» **TASK ITEM**
Every line of the entries below that mentions "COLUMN" is to be copied out.

» **SOURCE MATERIAL**
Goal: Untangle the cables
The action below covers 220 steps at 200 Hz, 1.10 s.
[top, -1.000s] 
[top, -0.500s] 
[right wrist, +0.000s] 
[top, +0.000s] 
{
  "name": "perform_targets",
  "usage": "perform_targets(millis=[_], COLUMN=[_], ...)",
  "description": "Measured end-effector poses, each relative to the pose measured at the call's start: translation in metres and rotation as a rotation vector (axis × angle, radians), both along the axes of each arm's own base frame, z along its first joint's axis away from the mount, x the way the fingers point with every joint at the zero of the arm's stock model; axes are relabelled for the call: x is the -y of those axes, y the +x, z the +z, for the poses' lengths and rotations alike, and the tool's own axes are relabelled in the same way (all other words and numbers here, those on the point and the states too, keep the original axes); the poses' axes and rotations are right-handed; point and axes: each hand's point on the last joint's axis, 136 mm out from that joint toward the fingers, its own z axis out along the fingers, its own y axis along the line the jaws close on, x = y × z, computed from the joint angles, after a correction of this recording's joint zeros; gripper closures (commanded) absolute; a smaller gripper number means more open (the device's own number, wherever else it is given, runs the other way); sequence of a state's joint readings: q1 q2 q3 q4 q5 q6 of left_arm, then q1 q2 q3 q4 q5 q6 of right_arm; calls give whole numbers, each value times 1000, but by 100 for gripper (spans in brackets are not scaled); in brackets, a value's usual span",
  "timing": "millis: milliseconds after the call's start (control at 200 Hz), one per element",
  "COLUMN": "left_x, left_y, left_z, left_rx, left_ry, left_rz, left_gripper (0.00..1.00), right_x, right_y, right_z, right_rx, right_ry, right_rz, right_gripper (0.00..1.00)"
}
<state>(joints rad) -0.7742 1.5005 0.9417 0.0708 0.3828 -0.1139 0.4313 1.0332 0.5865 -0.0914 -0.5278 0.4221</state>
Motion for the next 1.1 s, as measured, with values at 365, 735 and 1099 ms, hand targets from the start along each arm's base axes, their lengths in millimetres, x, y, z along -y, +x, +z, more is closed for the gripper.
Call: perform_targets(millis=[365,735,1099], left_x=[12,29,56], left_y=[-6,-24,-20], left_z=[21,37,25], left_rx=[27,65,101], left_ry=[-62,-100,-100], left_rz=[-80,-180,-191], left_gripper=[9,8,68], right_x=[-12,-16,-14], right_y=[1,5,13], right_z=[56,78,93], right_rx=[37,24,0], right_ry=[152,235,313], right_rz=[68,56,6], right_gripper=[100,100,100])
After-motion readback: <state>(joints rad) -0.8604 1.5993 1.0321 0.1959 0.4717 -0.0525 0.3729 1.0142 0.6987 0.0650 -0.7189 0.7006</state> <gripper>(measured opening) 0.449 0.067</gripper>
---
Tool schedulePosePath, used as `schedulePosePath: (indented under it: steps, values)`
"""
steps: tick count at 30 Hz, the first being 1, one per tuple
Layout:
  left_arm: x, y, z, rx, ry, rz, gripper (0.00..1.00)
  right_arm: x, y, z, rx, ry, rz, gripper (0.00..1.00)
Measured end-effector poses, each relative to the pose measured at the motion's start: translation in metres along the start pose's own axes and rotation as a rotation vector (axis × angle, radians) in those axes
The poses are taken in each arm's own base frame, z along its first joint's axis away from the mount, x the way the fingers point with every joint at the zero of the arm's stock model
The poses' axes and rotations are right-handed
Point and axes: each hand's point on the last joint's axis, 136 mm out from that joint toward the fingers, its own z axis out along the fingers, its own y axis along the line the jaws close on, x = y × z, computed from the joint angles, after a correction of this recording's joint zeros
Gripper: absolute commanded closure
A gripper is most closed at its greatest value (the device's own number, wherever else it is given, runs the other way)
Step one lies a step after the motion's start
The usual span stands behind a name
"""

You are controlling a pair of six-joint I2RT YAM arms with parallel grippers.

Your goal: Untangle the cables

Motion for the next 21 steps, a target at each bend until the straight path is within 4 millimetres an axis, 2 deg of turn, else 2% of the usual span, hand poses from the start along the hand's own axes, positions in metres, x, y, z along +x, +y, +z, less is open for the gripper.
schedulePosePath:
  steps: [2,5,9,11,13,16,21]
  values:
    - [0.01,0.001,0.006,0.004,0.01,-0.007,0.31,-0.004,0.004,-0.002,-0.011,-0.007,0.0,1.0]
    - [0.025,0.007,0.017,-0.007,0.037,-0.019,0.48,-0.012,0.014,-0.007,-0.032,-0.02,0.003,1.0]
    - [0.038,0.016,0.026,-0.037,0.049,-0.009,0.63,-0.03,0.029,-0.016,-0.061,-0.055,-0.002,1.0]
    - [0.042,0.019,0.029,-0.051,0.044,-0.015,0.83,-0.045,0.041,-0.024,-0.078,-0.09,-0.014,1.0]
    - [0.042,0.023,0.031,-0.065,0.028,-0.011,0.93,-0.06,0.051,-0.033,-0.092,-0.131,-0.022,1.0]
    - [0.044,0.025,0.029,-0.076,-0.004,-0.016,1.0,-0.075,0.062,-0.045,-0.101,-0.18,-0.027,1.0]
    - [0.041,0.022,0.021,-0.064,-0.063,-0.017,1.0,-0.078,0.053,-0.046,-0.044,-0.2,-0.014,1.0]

» **EXPECTED OUTPUT**
  "usage": "perform_targets(millis=[_], COLUMN=[_], ...)",
  "COLUMN": "left_x, left_y, left_z, left_rx, left_ry, left_rz, left_gripper (0.00..1.00), right_x, right_y, right_z, right_rx, right_ry, right_rz, right_gripper (0.00..1.00)"

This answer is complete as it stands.